O Sindicato dos Trabalhadores das Indústrias Transformadoras, Energia e Atividades do Ambiente do Norte (Site-Norte) acusou hoje a administração da Efacec de “atropelo aos direitos” e à “liberdade sindical” ao rejeitar ceder as instalações para um plenário, situação hoje avançada pelo PÚBLICO.

“Pedimos a realização de um plenário para hoje e a administração rejeitou ceder as instalações, alegando que não havia condições sanitárias. Dissemos que estávamos dispostos a fazer o plenário no exterior, mas continuaram a dizer que não aceitavam.
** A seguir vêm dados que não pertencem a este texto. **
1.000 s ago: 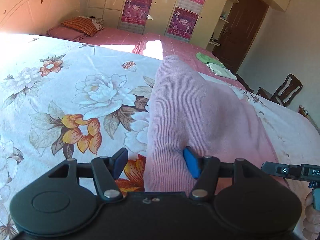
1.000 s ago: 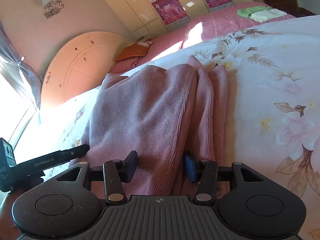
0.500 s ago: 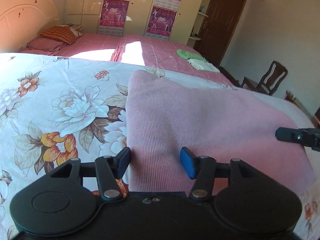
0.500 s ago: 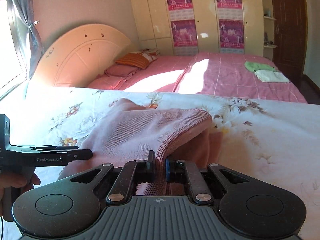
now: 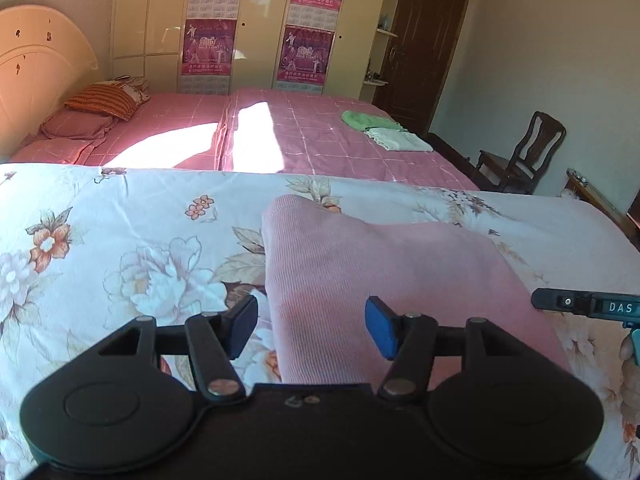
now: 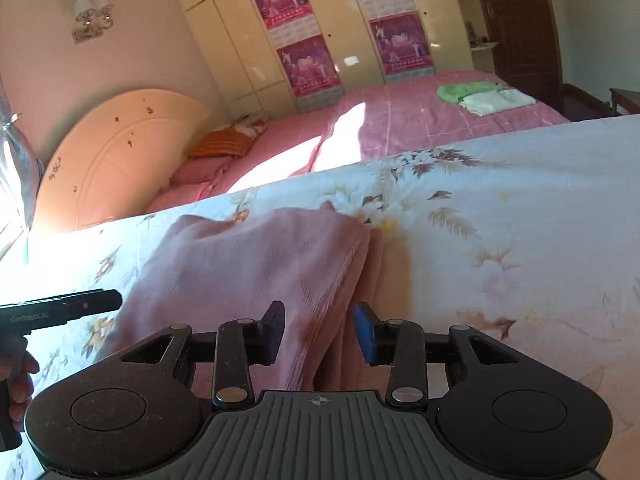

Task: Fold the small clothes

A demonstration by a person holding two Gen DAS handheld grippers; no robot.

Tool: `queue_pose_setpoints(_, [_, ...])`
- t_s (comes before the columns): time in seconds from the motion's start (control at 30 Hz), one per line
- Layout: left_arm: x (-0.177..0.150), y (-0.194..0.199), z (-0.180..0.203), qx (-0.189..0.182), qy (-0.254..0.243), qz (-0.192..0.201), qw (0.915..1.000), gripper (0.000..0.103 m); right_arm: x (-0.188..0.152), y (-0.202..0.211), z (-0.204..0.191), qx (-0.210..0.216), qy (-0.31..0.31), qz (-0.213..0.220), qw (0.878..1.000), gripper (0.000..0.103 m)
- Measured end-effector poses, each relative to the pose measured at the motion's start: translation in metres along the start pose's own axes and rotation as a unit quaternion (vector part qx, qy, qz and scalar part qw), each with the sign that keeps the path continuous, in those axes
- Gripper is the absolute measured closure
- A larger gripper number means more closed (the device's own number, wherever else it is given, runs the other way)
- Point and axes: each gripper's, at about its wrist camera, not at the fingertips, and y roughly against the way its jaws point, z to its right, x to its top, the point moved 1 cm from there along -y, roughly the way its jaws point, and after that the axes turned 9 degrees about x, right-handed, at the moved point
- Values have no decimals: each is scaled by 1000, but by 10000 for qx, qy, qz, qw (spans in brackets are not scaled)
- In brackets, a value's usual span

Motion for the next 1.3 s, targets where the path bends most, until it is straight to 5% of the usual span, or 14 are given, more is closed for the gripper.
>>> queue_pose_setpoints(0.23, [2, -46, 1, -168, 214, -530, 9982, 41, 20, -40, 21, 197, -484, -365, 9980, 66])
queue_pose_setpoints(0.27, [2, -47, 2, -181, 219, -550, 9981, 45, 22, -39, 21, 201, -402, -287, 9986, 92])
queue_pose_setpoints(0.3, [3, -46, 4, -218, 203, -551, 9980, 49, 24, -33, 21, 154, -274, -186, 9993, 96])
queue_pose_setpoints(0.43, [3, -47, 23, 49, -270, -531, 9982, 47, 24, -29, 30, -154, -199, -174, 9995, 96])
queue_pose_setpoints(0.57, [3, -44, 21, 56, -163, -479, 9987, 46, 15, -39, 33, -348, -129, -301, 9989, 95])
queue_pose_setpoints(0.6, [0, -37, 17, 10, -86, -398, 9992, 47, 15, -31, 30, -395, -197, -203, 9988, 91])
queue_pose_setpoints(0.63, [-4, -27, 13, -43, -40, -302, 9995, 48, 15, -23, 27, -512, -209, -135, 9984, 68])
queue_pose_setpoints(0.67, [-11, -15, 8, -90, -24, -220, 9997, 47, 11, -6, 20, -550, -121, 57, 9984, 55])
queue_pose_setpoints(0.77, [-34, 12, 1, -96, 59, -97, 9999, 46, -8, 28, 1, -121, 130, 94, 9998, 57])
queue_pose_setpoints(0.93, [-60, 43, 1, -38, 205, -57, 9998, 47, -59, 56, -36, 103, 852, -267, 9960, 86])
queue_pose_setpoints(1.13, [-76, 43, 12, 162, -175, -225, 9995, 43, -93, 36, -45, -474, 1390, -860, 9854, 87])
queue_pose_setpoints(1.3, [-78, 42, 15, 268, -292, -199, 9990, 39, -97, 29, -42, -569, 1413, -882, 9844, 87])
Dissemos então que faríamos vários plenários em pequenos grupos, mantendo a distância de dois metros [entre os participantes] e com uso de máscara, mas, numa atitude intransigente, nunca estiveram abertos ao diálogo e disseram sempre que não, invocando a saúde dos trabalhadores”, disse à agência Lusa o dirigente sindical Miguel Moreira.

A agência Lusa tentou obter uma reacção por parte da administração da Efacec, o que não foi possível até ao momento.

Acusando a administração do grupo Efacec de, “às custas da pandemia, tentar por todos os meios bloquear/impedir a liberdade sindical na empresa”, o Site-Norte considera que o objectivo é fazer com “que não haja diálogo” entre o sindicato e os trabalhadores.

“Achamos esquisito [que se negue a realização do plenário por questões sanitárias], quando os relatos que nos chegam são de que almoçam mais de 100 trabalhadores ao mesmo tempo na cantina”, sustenta.

De acordo com Miguel Moreira, o objectivo do plenário de hoje era “falar com os trabalhadores sobre o que se passou durante o layoff”, que terminou em 31 de Julho, mas durante o qual o sindicato diz ter havido “a subcontratação de empresas externas para substituir funcionários”.

Outro dos temas em cima da mesa seria a nacionalização da empresa, que foi anunciada a 2 de Julho pelo Governo, defendendo a entidade sindical que os 71,7% que passaram para a esfera pública por decreto governamental a 2 de Julho assim fiquem.

Segundo o dirigente sindical, o sindicato reuniu “centenas de assinaturas” de trabalhadores num abaixo-assinado que pretende entregar ao Governo no próximo dia 24, em que tem agendadas reuniões com vários grupos parlamentares, exigindo “a nacionalização definitiva da Efacec e a defesa dos postos de trabalho”.